What you return should be the complete listing, unchanged, with no pictures in it.

__EXERCISE DATA__:
# # # # # # #

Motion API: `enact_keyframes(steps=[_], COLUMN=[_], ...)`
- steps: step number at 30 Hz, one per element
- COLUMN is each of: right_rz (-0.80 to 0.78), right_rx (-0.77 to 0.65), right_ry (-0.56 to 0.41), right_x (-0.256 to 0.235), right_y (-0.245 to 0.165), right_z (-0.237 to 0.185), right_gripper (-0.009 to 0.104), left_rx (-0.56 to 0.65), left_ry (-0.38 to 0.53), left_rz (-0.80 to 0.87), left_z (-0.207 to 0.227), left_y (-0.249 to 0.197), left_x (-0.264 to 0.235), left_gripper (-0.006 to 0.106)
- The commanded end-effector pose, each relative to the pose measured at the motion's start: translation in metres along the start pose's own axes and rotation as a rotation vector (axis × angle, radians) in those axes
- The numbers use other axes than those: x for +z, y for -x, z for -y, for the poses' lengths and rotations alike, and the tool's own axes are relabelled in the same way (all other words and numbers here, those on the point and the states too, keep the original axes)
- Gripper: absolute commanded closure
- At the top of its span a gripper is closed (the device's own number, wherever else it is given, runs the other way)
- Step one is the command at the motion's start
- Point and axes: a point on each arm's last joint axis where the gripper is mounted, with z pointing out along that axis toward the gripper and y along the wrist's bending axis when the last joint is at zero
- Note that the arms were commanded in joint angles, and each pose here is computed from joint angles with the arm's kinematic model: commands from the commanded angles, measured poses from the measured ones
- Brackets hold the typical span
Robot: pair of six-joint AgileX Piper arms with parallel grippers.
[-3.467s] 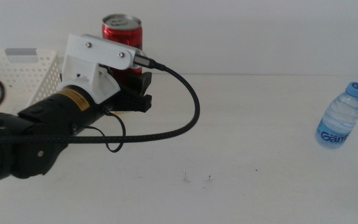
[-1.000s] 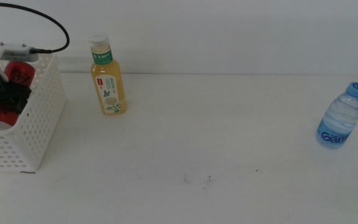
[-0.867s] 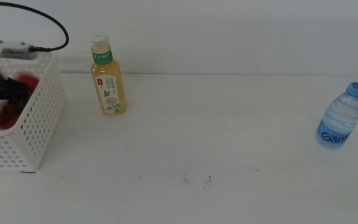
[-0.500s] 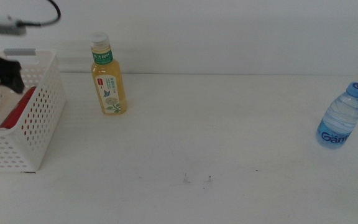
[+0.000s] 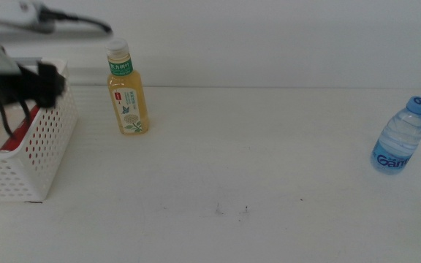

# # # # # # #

__OUTPUT FOR THIS EXERCISE__:
Motion API: `enact_keyframes(steps=[_], COLUMN=[_], ...)`
- steps: step number at 30 Hz, one per element
- COLUMN is each of: right_rz (-0.80 to 0.78), right_rx (-0.77 to 0.65), right_ry (-0.56 to 0.41), right_x (-0.256 to 0.235), right_y (-0.245 to 0.165), right_z (-0.237 to 0.185), right_gripper (-0.009 to 0.104), left_rx (-0.56 to 0.65), left_ry (-0.38 to 0.53), left_rz (-0.80 to 0.87), left_z (-0.207 to 0.227), left_y (-0.249 to 0.197), left_x (-0.264 to 0.235), left_gripper (-0.006 to 0.106)
- The commanded end-effector pose, each relative to the pose measured at the motion's start: translation in metres along the start pose's own axes and rotation as a rotation vector (axis × angle, radians) in those axes
- The numbers use other axes than those: x for +z, y for -x, z for -y, for the poses' lengths and rotations alike, and the tool's own axes are relabelled in the same way (all other words and numbers here, those on the point and the states too, keep the original axes)
- Gripper: absolute commanded closure
- At the top of its span a gripper is closed (the device's own number, wherever else it is given, runs the other way)
- Step one is the command at the motion's start
- Point and axes: a point on each arm's last joint axis where the gripper is mounted, with z pointing out along that axis toward the gripper and y along the wrist's bending axis when the last joint is at zero
- Note that the arms were commanded in joint angles, and each pose here is computed from joint angles with the arm's kinematic model: commands from the commanded angles, measured poses from the measured ones
- Brackets hold the typical span
Robot: pair of six-joint AgileX Piper arms with parallel grippers.
[-3.467s] 
[-1.000s] 
[-0.867s] 
[-0.500s] 
[+0.000s] 

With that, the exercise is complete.